With that information, off to production we go. True to vibe coding mentality, there is one environment: production. People enroll. Two people reach out that they are sure they enrolled but their names vanished. I was sure that was true and lovely that they let me know, but they managed to enroll, just a few places lower in the waiting list than what would have been their fair positioning. 

Less than a week later, the first event is almost fully booked and the queue is longer than what fits in an event. We decide a second session is in order, and that's back to more vibe coding. Adding two features, selection of day from two options, and time-limited priority enrollment for those already in queue for first event who want to join the second. 


Armed with some extra motivation for the final episode of Bridgerton, I decide to go for the known bug too. Asking for fix requires knowing what fix to ask for. And while at it, I asked for some programmatic tests too. And reading security warnings on Supabase. Turns out that combo made me lose all my production data in an 'oops', since one browser held a full list of participants while one showed none, and as it happens the application removed all lines from database to insert new lines based on what was in local storage. For a moment I thought this was due to removing anonymous access to delete in the database. 

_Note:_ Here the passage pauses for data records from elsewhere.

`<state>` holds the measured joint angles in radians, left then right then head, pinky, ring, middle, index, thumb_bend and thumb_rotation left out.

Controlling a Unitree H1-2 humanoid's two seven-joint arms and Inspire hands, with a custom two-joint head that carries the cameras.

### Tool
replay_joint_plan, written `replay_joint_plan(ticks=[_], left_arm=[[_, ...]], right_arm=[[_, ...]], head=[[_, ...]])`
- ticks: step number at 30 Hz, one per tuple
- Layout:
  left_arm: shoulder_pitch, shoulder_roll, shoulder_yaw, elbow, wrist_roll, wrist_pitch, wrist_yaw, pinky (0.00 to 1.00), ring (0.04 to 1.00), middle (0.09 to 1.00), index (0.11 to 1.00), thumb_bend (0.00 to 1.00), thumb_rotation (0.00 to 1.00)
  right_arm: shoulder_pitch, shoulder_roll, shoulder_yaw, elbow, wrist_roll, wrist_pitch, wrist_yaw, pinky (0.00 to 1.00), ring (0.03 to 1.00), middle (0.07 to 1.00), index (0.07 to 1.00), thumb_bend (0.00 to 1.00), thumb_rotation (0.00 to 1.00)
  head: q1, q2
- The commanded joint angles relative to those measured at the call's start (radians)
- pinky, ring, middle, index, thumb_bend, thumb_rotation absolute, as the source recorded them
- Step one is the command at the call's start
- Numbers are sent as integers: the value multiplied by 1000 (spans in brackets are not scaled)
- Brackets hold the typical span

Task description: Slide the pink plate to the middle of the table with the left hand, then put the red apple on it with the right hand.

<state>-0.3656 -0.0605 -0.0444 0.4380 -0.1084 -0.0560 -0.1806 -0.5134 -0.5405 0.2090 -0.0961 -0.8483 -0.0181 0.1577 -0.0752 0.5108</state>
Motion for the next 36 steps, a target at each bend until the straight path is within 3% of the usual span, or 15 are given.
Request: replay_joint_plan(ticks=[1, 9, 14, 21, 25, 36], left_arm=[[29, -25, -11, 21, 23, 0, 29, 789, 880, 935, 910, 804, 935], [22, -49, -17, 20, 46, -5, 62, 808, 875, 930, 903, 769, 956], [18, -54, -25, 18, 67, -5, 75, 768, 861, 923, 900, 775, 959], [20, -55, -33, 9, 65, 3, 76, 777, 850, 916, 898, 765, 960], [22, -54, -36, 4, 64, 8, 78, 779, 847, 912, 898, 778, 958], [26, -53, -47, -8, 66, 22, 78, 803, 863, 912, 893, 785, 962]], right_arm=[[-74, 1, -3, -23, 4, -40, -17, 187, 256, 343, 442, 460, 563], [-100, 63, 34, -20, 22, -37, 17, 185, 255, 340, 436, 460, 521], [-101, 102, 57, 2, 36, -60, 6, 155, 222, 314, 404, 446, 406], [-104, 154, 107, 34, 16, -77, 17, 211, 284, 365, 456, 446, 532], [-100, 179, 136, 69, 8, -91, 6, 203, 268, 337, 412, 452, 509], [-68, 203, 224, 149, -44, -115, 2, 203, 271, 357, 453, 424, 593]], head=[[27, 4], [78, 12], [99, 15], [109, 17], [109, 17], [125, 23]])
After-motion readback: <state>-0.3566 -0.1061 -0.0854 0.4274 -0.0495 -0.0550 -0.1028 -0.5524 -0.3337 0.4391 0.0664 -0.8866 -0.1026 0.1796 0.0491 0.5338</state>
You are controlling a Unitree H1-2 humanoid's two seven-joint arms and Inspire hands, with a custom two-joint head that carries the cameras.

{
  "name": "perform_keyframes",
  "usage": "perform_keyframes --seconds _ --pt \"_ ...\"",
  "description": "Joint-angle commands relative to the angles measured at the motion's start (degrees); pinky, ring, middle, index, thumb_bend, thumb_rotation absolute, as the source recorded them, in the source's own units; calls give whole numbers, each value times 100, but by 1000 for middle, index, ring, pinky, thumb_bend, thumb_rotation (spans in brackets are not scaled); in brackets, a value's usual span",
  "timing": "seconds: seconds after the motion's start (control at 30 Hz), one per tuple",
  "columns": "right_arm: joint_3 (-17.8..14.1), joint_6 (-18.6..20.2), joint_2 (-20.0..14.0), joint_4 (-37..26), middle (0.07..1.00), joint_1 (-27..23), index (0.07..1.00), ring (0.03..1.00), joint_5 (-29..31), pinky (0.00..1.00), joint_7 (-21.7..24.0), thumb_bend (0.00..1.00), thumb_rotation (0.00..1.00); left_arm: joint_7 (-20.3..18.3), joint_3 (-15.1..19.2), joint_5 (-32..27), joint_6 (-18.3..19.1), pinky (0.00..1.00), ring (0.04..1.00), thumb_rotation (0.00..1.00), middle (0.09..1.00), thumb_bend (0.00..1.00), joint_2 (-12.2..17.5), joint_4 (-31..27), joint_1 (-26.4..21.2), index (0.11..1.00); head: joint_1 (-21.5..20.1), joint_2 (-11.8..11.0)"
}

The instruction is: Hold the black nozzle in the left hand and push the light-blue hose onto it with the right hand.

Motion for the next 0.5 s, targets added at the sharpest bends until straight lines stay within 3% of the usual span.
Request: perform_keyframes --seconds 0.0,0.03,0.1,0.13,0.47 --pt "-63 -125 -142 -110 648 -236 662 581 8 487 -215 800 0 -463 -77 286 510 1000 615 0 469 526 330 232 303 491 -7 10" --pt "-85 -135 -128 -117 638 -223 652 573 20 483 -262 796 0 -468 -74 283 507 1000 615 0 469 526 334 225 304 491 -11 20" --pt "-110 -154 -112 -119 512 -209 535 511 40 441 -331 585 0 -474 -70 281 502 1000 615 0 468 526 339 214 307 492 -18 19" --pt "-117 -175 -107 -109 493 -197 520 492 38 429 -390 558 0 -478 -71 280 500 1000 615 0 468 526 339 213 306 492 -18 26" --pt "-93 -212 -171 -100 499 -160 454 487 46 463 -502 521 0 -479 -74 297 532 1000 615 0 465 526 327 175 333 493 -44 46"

So added more bugs that needed addressing while at this a second time: 
  • every users local storage contents overwrote whatever was in database by then. Almost as if it was a single user application!
  • there were many error cases that needed handling on the write to database failing in the first place to not lose people's enrollment information. They did find it (not surprising) and got in touch for it (surprising). I guess DDoS day was not in my plans when expecting network reliability. 
  • security alerts (that I read) in supabase alerted me on security misconfiguration with out of box version. 
  • Lost all data for testing in production! At least I had a backup copy of all but one row of data. 
Funny how it took me two sessions to start missing discipline of testing: separate test environment; repeatable tests in the repo. 

I'd like to think that I am more thoughtful when turning from vibe coding on hobby time to doing AI-driven software development at work. The difference in those two feel a whole lot like great exploratory testing.